Oracle switched the data centers because it has "the most highly reliable and performance-based system in the market," Reid said, noting that "some Software as a Service companies had some problems with availability." Salesforce.com went through some much-publicized downtime at the end of 2005, leaving some customers unable to access the service. That happened just as Salesforce.com was switching over to Mirrorforce, a massive investment in mirrored data centers in three North American locations. Reid insists Oracle will see no such problems.
"We know that we have to make this happen without a single hitch," he said. "It being a service, if your customers aren’t happy, they can move on. We’ve gone through extensive planning for over a year, and we’ve been taking customers through what we’ll do, how we’ll do it and how the customer can test the environment."
The release schedule and switching data centers have not been the only hurdles for Siebel OnDemand post-acquisition. There is also the issue of naming conventions.
"Oracle is very liberal with the term on-demand," Bois said. "Siebel CRM OnDemand CRM gets lost in that shuffle because the naming conventions are so convoluted. You can’t tell what’s ASP [application service provider] versus SaaS. From a buyer’s perspective you can’t tell the difference."
Oracle has a long history with on-demand software, providing IT infrastructure for its customers for a fee via the ASP model. In that model, each customer gets their own server. The primary difference in the SaaS model is that the tool is based on a multi-tenant architecture where multiple customers share a server and also the economies of scale. In addition to hosting services for other acquisitions like PeopleSoft, Oracle provides on-demand services for Siebel’s premise-based application — Oracle On Demand for Siebel CRM. The multi-tenant SaaS tool is called Siebel CRM OnDemand. Reid acknowledges the confusing nature of it all.
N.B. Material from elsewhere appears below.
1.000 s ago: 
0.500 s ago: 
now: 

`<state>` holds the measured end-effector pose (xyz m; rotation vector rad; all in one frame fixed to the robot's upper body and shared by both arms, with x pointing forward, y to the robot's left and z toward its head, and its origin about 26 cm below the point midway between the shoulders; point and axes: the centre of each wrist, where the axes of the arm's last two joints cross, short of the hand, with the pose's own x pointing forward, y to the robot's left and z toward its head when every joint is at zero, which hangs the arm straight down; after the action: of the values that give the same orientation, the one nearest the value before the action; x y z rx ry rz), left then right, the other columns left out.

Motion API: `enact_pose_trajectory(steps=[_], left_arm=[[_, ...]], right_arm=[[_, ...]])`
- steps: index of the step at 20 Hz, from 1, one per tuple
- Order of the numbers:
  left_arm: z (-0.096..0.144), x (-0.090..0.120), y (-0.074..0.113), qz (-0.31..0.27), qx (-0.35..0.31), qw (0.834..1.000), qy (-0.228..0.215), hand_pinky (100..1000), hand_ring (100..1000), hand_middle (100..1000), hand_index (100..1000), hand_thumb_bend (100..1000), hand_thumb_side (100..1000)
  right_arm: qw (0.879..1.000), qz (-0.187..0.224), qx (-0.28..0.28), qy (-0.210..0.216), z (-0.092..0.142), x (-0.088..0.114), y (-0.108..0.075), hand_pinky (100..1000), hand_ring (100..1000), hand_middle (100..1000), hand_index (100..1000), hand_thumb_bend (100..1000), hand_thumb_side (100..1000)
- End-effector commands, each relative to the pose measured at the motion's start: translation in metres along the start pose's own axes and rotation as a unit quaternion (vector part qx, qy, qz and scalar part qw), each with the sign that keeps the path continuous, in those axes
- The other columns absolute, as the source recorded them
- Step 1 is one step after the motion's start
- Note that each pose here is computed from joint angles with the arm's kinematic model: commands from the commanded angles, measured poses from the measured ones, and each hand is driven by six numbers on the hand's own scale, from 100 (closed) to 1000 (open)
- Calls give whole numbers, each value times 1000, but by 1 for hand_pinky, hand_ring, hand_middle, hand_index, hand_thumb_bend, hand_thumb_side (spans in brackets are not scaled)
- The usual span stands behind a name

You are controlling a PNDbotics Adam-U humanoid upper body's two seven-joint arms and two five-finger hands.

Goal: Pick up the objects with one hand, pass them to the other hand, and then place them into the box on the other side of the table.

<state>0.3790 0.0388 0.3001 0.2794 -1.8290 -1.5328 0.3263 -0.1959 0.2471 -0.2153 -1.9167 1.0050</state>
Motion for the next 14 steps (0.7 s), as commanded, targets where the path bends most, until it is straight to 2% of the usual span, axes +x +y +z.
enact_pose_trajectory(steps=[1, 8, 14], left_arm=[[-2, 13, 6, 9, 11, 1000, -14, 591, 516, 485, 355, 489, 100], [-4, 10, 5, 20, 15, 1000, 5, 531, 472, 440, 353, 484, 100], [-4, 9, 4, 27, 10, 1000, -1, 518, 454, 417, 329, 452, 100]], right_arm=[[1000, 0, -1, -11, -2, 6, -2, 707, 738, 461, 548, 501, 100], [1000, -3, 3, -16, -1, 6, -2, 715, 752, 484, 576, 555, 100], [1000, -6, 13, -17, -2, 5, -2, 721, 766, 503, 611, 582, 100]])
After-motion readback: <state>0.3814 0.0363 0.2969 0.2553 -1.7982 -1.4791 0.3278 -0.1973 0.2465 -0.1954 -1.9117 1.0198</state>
"One of the problems when you’re acquiring multiple companies [is that] you have multiple naming conventions," he said. "But we’re working on it, and the next version of Siebel OnDemand will be the biggest yet."
Larry Ellison’s role in the market remains an interesting one as well. The CEO of Oracle and a member of the board, he invested in Salesforce.com when it was starting out and still owns a major stake in NetSuite, which is preparing for a public offering. The chance that he’d hold back Oracle’s on-demand efforts to benefit NetSuite is remote, however, according to Pombriant.
"No, he’s got a fiduciary responsibility to optimize return for Oracle shareholders, regardless of his personal investments," Pombriant said. "There’s plenty of room in the marketplace for an on-demand product like NetSuite that offers the ERP back end, as well as RightNow and whoever else is out there."